Keywords: Ulcerative colitis, Moxibustion, Gut microbiota, Metagenomic
Background
Ulcerative colitis (UC) is a chronic nonspecific intestinal inflammatory disease, which is clinical characterized by abdominal pain, diarrhea, rectal urgency and bleeding [1, 2]. The incidence of UC was steadily increasing with time around the world [3], and the patients generally have a reduced quality of life and are heavily burdened with medical costs [4]. However, the etiology and pathogenesis of the disease are not clear, and it is thought to be related to heredity, infection, immunity, environment and diet [5]. Evidence indicates that the intestinal microbiota is one of the key roles in the pathogenesis of UC [6–8].
Intestinal flora as the natural barrier of human body plays an important role in maintaining human health. Changes in internal and external environment can affect the structure of intestinal flora, if the intestinal environment is out of balance, such as bifidobacterium and lactobacillus significantly decreased, and bacteroides and escherichia coli increased in UC patients [9, 10], the intestinal bacteria and their metabolites continue to stimulate the host epithelial cells, affecting the intestinal mucosal immune system and inducing genetic predisposition in individuals with abnormal intestinal immune response, destructing of the structure and function of mucous membrane, eventually leading to the occurrence of UC.

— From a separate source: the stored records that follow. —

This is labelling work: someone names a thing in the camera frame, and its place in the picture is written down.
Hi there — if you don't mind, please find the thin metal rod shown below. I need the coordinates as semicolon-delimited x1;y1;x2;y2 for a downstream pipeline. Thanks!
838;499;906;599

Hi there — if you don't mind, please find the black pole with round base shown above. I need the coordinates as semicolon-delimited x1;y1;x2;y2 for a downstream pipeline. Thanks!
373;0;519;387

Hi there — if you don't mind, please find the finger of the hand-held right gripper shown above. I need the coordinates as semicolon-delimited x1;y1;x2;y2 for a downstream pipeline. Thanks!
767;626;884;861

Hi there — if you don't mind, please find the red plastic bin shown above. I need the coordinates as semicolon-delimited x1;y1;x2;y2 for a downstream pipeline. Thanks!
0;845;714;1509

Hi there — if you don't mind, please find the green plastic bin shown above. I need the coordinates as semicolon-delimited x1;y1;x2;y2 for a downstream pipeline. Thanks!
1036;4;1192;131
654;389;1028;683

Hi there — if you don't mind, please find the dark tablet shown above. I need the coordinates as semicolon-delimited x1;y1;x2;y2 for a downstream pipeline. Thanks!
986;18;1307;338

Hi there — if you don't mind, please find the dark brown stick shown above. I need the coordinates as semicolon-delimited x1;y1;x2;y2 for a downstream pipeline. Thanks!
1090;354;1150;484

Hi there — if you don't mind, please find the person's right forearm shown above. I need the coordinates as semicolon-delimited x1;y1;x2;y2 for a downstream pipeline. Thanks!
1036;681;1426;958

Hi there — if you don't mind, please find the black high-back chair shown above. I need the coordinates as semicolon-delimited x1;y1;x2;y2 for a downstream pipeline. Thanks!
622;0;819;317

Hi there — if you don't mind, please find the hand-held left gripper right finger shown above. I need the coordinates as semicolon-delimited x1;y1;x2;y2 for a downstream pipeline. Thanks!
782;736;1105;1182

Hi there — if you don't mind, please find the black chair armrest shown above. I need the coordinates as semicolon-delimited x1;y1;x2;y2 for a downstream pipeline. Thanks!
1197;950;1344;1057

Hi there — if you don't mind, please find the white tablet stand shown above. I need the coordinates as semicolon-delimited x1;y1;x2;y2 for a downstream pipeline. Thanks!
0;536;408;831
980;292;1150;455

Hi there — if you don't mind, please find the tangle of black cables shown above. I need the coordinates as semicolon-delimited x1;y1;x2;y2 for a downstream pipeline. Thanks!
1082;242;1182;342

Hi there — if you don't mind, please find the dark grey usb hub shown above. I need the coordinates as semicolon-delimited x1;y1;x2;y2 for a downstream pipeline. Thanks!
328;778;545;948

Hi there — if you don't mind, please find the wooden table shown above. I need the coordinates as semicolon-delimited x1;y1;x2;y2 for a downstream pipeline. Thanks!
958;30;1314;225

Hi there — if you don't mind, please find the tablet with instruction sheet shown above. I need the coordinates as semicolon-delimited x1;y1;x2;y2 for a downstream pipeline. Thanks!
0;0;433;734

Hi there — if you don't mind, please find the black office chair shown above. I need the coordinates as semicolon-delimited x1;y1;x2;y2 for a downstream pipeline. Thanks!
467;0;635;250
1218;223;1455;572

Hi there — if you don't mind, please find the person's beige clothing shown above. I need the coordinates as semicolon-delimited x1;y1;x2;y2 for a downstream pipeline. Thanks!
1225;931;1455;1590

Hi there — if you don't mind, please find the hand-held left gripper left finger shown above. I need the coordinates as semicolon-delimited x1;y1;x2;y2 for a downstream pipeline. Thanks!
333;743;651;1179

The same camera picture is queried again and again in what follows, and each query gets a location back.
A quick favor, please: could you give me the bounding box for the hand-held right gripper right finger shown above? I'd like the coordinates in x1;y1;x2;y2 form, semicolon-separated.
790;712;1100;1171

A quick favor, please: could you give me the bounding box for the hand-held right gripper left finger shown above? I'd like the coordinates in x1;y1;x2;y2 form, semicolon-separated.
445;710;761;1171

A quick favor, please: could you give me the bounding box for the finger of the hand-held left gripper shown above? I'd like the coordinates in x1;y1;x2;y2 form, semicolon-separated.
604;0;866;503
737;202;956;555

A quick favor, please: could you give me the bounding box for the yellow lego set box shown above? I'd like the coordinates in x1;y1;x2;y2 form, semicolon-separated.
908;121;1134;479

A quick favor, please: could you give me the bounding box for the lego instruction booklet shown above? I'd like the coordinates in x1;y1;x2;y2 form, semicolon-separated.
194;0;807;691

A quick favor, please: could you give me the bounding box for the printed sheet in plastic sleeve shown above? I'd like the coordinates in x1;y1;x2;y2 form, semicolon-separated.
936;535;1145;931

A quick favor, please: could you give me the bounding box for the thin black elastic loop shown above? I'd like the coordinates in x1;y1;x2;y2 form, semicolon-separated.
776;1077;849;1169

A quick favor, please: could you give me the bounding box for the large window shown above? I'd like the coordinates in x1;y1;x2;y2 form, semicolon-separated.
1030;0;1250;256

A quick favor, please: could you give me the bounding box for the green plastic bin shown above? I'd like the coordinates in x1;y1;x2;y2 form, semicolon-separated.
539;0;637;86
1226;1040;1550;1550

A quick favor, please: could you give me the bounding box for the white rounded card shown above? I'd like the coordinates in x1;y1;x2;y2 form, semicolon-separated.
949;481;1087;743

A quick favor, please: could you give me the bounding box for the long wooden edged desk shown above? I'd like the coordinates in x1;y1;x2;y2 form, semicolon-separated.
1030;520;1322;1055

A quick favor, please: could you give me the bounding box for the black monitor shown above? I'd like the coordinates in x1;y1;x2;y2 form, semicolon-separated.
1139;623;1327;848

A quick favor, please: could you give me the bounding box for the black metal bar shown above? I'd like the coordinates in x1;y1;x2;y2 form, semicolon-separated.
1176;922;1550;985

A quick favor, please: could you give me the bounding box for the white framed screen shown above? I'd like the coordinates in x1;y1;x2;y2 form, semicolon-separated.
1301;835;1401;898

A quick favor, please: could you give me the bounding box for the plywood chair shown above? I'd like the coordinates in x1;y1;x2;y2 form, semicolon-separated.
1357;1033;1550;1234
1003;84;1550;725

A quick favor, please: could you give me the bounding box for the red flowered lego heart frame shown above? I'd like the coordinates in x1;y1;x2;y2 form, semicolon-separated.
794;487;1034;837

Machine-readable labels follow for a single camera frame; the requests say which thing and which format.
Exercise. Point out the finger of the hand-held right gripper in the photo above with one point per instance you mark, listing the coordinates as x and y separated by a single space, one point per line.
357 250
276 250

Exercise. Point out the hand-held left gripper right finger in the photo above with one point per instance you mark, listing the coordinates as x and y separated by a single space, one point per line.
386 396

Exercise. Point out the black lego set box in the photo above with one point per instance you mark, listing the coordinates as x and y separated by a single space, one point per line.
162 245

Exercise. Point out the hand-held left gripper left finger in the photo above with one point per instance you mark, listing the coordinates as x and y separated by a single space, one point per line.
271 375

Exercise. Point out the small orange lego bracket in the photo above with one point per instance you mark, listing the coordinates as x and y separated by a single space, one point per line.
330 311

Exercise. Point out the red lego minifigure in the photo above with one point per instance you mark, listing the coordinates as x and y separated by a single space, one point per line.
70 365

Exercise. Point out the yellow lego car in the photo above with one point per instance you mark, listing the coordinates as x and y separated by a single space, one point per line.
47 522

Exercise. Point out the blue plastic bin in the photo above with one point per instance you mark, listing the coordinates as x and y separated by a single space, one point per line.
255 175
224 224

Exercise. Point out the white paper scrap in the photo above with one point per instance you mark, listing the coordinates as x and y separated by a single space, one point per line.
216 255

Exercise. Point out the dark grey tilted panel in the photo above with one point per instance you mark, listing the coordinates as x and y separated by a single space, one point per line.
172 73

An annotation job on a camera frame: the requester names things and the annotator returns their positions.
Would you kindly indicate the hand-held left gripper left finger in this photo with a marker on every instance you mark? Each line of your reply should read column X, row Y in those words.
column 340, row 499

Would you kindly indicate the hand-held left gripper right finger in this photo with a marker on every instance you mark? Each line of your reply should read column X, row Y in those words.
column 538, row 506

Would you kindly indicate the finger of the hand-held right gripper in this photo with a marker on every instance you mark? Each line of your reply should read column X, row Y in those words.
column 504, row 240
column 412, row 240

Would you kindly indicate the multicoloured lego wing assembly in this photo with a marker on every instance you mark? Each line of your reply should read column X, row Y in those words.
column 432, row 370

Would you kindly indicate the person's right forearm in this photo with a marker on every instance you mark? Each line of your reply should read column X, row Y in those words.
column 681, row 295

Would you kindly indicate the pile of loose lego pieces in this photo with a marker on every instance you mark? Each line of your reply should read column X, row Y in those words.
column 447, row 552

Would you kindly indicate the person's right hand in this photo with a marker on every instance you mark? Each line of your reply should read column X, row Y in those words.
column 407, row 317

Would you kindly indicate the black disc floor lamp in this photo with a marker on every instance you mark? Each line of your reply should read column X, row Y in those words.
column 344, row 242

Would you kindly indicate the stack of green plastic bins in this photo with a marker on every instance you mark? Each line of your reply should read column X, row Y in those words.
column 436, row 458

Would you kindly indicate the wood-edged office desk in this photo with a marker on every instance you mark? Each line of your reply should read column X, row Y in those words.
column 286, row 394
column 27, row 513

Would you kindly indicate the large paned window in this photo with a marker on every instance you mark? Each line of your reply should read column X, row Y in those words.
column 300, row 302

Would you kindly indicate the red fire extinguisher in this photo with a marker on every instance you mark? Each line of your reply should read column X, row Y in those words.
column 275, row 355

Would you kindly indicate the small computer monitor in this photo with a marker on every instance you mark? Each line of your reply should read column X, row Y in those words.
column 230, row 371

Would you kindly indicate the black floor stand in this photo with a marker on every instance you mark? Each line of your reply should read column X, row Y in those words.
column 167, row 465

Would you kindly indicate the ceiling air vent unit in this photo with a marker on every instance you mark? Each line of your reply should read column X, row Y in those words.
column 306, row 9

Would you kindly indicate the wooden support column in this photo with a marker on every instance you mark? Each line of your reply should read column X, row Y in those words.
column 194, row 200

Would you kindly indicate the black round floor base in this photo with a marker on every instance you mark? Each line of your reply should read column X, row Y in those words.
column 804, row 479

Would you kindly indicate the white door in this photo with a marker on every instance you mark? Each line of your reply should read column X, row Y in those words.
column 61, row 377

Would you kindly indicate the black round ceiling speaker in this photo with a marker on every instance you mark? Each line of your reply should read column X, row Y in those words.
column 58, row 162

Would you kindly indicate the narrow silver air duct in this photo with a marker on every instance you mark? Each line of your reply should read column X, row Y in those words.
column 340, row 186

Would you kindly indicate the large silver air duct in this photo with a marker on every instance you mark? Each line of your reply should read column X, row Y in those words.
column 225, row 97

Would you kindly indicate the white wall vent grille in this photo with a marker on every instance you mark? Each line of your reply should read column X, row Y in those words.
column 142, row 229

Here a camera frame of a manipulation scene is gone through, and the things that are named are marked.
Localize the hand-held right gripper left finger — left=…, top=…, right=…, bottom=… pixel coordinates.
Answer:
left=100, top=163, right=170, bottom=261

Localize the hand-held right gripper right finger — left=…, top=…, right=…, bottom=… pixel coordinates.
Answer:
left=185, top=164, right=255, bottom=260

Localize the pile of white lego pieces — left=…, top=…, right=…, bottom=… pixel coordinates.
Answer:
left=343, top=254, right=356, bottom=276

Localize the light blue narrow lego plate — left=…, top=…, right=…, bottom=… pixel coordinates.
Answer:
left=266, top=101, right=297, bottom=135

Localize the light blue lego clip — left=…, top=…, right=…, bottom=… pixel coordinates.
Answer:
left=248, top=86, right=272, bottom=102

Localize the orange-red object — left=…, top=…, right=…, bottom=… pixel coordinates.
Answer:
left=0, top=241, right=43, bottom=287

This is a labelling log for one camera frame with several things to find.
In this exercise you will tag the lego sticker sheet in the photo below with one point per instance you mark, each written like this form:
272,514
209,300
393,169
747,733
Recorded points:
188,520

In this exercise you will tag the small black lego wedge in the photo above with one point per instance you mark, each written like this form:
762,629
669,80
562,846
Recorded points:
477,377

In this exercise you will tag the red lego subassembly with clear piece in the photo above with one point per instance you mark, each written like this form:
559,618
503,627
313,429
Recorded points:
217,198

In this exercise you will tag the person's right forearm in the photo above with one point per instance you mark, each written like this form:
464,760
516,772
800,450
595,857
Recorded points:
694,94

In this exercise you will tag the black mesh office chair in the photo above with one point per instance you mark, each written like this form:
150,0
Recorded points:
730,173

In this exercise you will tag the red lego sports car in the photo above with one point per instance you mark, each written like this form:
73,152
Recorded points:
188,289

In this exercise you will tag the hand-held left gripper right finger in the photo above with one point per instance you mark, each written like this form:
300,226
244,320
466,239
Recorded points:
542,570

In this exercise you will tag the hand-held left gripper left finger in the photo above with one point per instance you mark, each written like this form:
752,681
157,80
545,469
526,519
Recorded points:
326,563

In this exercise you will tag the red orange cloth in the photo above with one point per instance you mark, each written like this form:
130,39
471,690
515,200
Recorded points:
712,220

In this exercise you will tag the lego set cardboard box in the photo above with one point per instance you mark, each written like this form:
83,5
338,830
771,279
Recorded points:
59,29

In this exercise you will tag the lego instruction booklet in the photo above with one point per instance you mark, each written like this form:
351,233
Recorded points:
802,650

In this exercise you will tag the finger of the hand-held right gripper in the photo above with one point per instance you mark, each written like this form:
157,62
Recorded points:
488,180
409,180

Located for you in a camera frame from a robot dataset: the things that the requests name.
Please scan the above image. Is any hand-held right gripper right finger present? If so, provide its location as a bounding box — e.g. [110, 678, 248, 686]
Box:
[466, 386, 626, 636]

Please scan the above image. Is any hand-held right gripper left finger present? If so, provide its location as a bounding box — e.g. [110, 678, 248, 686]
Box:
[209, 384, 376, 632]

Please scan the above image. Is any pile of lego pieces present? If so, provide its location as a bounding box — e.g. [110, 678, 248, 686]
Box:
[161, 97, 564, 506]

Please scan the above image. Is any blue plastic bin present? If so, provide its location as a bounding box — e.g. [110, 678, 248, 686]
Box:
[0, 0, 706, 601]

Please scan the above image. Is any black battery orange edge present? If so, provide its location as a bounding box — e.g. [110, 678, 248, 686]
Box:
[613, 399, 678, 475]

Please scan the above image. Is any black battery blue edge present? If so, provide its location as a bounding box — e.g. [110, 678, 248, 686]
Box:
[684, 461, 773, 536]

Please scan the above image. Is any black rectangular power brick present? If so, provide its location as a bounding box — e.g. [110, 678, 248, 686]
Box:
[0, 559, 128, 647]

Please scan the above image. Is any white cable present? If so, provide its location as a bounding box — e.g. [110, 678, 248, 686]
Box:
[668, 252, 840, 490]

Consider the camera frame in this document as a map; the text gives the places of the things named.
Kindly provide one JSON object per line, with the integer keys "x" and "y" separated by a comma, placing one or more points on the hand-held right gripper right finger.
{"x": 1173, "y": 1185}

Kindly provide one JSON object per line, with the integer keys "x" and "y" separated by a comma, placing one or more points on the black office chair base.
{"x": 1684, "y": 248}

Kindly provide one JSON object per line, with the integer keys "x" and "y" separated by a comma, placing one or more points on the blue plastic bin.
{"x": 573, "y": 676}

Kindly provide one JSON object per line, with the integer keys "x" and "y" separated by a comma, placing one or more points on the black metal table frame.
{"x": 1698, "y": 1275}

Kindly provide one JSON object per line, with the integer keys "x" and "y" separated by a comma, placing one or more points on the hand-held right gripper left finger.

Moxibustion, a common treatment in traditional Chinese medicine, is the burning of the herb moxa over acupuncture points. Modern experimental studies have shown that moxibustion has obvious advantage in adjusting immune function, which can correct abnormalities of cellular immune function, and improve, stabilize and coordinate the immune system [11, 12]. In the past 30 years, many scholars have conducted a lot of meaningful research on the mechanism of action of moxibustion in treating UC. It has been proved that moxibustion has a definite curative effect on UC [13–15], but its specific mechanism has not yet been fully understood. Our previous study found that Bifidobacterium, Lactobacillus were decreased and harmful bacteria E. coli, Fusobacterium were increased in the UC rats, and moxibustion can regulate the balance of those bacteria in UC rats [16]. To further understand the relationship between UC and intestinal flora, we used metagenomic high throughput sequencing technology to study the role of intestinal flora in the pathogenesis of UC and the role of moxibustion in the regulation of UC intestinal flora diversity.
Methods
Animals and experimental procedure
Twenty-five male Sprague–Dawley rats (weight, 180–220 g) were obtained from the Department of Laboratory Animal Science of Shanghai University of Traditional Chinese Medicine (No. SCXK (hu) 2012-0008). All animal experiments were carried out according to the Guidance Suggestions for the Care and Use of Laboratory Animals, formulated by the University Animal Care and Use Committee of Shanghai University of Traditional Chinese Medicine.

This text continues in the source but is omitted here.